Ⅰ-131を服用すると、排泄物や体液に放射性ヨードが排出されます。専用の部屋がある施設で治療を受けなければならなかったり、治療後も周囲の人への被ばくを防ぐための配慮が必要であったりと条件があるため、医師と相談しながら進めていくことが重要です。
外照射による治療
外照射では、放射線を体の外から照射します。術後に補助療法としておこなったり、骨への転移による痛みを緩和する目的でおこなったりすることがあります。
薬物療法
甲状腺がん治療で用いられる薬物療法は、次の3つです。
- 分子標的薬
- TSH抑制療法
- 化学療法
それぞれ解説します。
分子標的薬
分子標的薬は、がん細胞に栄養が供給させることを阻害することにより、腫瘍を小さくする作用のある薬です。手術・放射性ヨウ素内用療法の効果が乏しいときや、それらの治療が選択できない場合に利用されます。がんの組織型により、使用される薬の種類は異なります。
TSH抑制療法
TSH抑制療法は、TSH(甲状腺刺激ホルモン)を抑える治療方法です。
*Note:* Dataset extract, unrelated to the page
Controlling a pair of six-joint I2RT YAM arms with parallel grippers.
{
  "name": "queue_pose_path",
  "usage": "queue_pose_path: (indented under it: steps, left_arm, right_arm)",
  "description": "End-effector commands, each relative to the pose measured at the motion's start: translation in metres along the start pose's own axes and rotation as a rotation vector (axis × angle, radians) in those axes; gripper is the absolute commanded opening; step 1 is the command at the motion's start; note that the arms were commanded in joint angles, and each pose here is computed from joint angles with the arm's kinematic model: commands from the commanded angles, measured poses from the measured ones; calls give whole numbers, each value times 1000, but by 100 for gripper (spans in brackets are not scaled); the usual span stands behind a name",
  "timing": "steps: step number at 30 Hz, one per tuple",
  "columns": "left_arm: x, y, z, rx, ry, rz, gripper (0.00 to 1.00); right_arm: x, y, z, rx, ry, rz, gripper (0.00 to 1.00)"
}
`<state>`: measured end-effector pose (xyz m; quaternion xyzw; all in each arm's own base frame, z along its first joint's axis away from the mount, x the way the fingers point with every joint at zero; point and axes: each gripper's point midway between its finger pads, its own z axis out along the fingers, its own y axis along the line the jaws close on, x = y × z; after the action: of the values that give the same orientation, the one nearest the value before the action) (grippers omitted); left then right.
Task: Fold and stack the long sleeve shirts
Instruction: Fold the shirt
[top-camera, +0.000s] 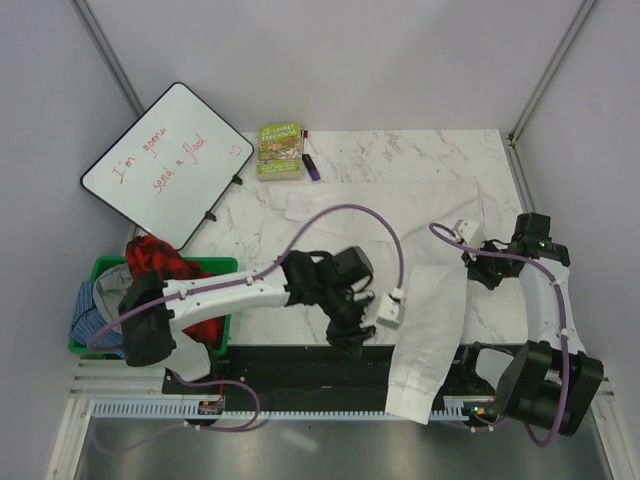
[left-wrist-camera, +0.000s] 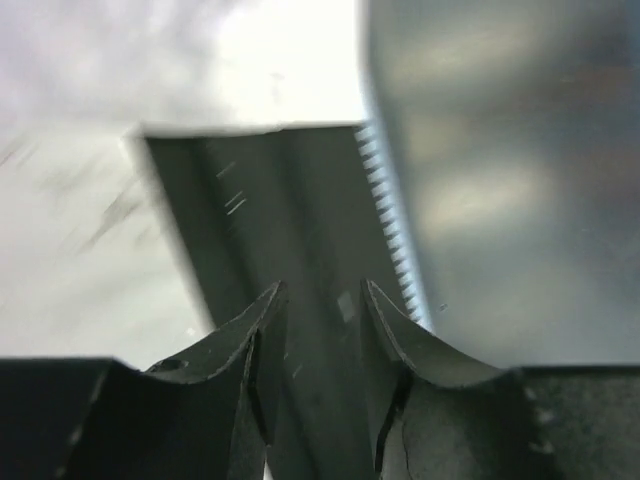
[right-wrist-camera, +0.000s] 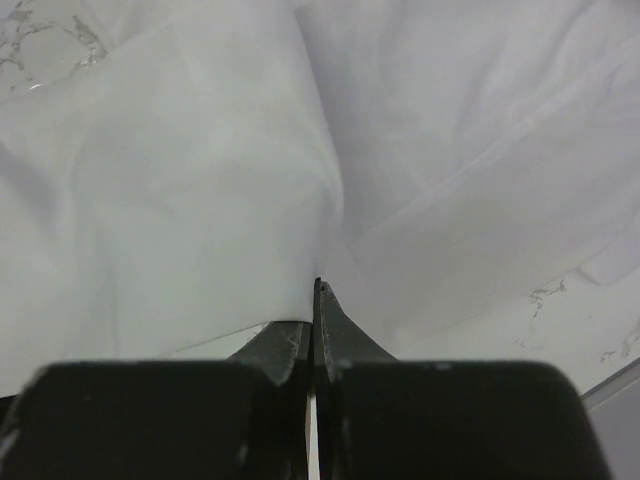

「TSH」は、甲状腺を刺激することにより、甲状腺ホルモンを分泌させるホルモンです。がんがあると、甲状腺がんの細胞も刺激するため、結果的にがん細胞を増やしてしまいます。
とくに術後は甲状腺ホルモンが減少し、TSHが増えやすい状態となります。そのようなケースには甲状腺ホルモンを内服薬で補い、TSHの分泌を抑えます。
化学療法
化学療法は、抗がん剤によりがん細胞を死滅させる治療方法です。抗がん剤は、がん細胞だけでなく正常な細胞も攻撃するため、副作用が出やすいことが特徴です。
まとめ
この記事では、甲状腺がんの特徴や原因、症状、治療法などについて紹介しました。甲状腺がんは、その大部分が乳頭がん・濾胞がんであり、比較的予後がよく、進行も緩やかです。
しかし、確率は少ないですが悪性度の高いがんに変化したり、他の臓器に転移が起こったりする場合もあるため、気になる症状は担当医に相談し、納得のいく検査や治療を受けましょう。診断や治療に疑問があったり、決断を悩んだりする場合には、別の病院の医師から意見が聞けるセカンドオピニオン制度の利用もおすすめです。